- _Instructions to follow_: Copy each line from the data that has the word "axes" in it.

- _Input data_:

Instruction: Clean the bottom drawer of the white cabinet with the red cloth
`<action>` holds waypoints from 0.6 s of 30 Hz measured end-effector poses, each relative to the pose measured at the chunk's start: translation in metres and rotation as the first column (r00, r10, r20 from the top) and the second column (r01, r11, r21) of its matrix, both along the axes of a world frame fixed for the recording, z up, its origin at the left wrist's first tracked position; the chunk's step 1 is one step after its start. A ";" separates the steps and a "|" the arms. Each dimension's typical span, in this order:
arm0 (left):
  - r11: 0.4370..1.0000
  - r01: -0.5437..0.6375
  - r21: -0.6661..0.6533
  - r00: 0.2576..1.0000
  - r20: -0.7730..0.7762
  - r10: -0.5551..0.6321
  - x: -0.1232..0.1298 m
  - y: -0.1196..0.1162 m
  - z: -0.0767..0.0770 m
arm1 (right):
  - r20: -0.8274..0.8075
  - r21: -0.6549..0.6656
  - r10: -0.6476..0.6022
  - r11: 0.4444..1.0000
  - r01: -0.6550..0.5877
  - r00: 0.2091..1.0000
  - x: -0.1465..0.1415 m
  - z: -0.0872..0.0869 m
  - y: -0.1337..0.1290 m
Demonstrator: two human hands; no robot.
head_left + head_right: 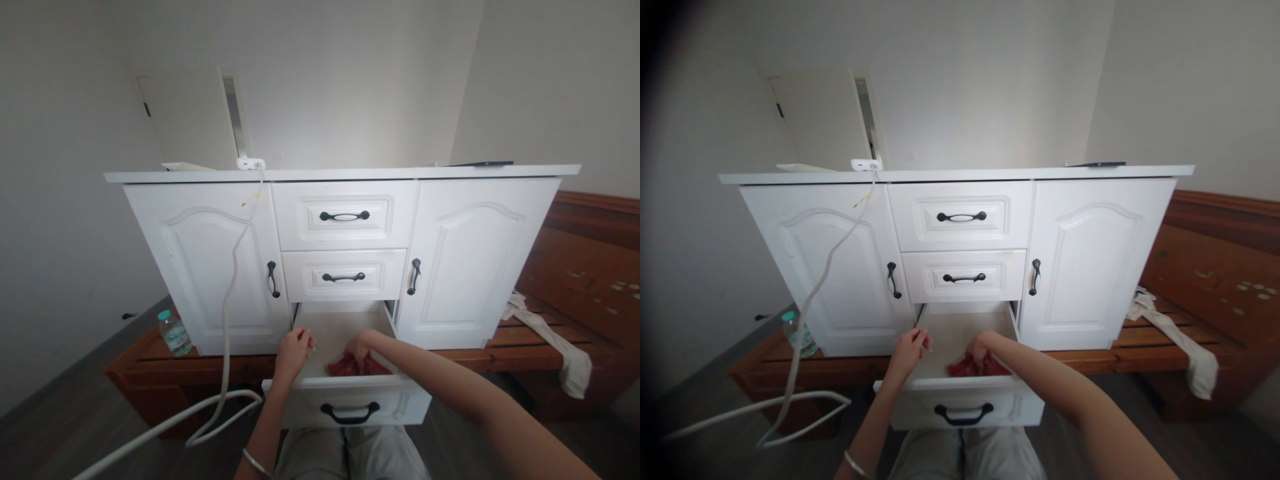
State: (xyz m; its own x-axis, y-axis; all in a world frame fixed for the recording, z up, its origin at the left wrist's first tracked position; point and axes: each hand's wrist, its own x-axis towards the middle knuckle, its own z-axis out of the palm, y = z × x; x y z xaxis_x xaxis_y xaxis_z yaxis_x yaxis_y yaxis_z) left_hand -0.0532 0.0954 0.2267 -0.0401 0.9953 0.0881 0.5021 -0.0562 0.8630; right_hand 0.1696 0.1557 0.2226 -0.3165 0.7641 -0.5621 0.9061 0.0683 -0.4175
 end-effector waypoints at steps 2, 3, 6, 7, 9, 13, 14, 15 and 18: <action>1.000 -0.003 0.004 1.000 -0.004 0.003 0.000 0.000 0.000 | 0.048 -0.142 0.093 0.986 -0.085 0.994 -0.007 0.000 -0.010; 1.000 -0.005 0.005 1.000 -0.006 0.005 0.000 0.000 0.000 | 0.056 -0.174 0.131 0.977 -0.120 0.990 -0.010 0.003 -0.012; 1.000 -0.008 0.014 1.000 -0.010 0.008 0.000 -0.001 0.002 | 0.010 -0.097 0.177 0.980 -0.175 0.984 -0.007 0.024 -0.014; 1.000 -0.005 0.018 1.000 -0.009 0.005 0.000 -0.001 0.002 | -0.025 -0.035 0.171 0.984 -0.172 0.985 -0.001 0.034 -0.014; 1.000 -0.001 0.021 1.000 -0.004 0.001 0.000 -0.002 0.004 | -0.097 0.100 0.147 0.985 -0.138 0.984 0.017 0.056 -0.020; 1.000 -0.012 0.018 1.000 0.002 0.012 0.000 -0.002 0.004 | -0.572 0.329 0.021 0.921 0.207 0.820 0.077 0.087 -0.060; 1.000 -0.013 0.020 1.000 0.004 0.013 0.000 -0.002 0.003 | -0.761 0.293 -0.022 0.881 0.373 0.649 0.093 0.089 -0.075; 1.000 -0.011 0.022 1.000 0.007 0.011 0.000 -0.001 0.003 | -0.891 0.204 -0.072 0.819 0.536 0.448 0.110 0.089 -0.092; 1.000 -0.006 0.027 1.000 0.019 0.005 0.000 -0.001 0.001 | -0.990 -0.086 -0.138 0.458 0.885 -0.025 0.156 0.070 -0.150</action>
State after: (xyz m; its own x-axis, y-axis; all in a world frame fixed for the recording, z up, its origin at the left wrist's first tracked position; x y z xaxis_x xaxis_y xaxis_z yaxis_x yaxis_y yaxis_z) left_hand -0.0534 0.0946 0.2281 -0.0472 0.9924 0.1138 0.4861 -0.0767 0.8705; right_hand 0.3257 0.0062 0.2921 0.4224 0.8873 0.1854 -0.1563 0.2727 -0.9493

- _Output of the task_:
`<action>` holds waypoints from 0.6 s of 30 Hz measured end-effector poses, each relative to the pose measured at the chunk's start: translation in metres and rotation as the first column (r00, r10, r20 from the top) and the second column (r01, r11, r21) of its matrix, both along the axes of a world frame fixed for the recording, z up, its origin at the left wrist's first tracked position; the chunk's step 1 is one step after its start. A ";" separates the steps and a "|" the arms. Each dimension's typical span, in this order:
State: (xyz m; its own x-axis, y-axis; all in a world frame fixed for the recording, z up, its origin at the left wrist's first tracked position; point and axes: each hand's wrist, its own x-axis towards the middle knuckle, its own z-axis out of the palm, y = z × x; x y z xaxis_x xaxis_y xaxis_z yaxis_x yaxis_y yaxis_z) left_hand -0.0532 0.0954 0.2267 -0.0401 0.9953 0.0881 0.5021 -0.0562 0.8630; right_hand 0.1696 0.1557 0.2226 -0.3165 0.7641 -0.5621 0.9061 0.0683 -0.4175

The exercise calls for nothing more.